**Assigned task:** Write each line out exactly, from the one containing "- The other" through the final line of the data, and keep pictures out of the copy.

**Dataset section:**
*** Block opens ***

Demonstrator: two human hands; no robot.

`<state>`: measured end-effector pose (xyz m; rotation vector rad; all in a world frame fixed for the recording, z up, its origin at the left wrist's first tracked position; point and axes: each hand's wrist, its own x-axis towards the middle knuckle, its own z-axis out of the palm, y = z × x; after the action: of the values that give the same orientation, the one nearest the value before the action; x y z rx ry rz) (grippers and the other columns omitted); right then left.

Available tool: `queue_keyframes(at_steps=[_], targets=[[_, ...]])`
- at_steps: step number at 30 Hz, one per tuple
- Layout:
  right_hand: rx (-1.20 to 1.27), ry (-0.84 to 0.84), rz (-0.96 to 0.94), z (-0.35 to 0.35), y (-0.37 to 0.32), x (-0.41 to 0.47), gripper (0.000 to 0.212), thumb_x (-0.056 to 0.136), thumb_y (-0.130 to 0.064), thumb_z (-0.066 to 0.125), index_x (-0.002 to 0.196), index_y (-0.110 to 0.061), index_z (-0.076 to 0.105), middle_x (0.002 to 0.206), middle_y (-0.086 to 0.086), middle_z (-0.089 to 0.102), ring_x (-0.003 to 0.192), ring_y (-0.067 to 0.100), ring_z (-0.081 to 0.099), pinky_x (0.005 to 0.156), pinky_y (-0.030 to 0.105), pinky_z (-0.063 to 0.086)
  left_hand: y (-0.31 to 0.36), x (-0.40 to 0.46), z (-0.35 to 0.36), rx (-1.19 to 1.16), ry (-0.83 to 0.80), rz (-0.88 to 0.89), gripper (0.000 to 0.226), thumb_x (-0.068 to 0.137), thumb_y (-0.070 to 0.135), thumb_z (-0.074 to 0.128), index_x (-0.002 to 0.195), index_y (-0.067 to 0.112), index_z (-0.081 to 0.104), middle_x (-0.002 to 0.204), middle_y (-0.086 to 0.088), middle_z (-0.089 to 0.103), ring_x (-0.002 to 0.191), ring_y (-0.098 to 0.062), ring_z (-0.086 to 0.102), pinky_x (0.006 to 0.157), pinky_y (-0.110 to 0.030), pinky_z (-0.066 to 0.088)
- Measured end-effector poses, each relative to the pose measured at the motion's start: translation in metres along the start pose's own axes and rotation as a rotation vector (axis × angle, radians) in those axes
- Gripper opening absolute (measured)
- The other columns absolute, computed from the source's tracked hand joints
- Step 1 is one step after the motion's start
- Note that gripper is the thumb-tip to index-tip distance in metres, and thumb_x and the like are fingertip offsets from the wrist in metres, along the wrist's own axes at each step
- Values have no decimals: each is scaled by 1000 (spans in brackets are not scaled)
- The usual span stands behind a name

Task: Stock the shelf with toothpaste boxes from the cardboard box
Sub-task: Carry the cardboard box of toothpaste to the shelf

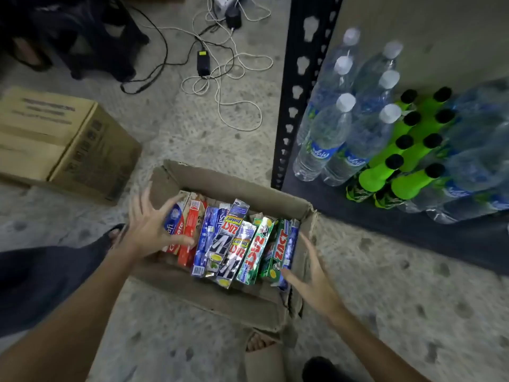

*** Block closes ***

**Answer for the task:**
- The other columns absolute, computed from the source's tracked hand joints
- Step 1 is one step after the motion's start
- Note that gripper is the thumb-tip to index-tip distance in metres, and thumb_x and the like are fingertip offsets from the wrist in metres, along the wrist's own axes at each step
- Values have no decimals: each is scaled by 1000 (spans in brackets are not scaled)
- The usual span stands behind a name

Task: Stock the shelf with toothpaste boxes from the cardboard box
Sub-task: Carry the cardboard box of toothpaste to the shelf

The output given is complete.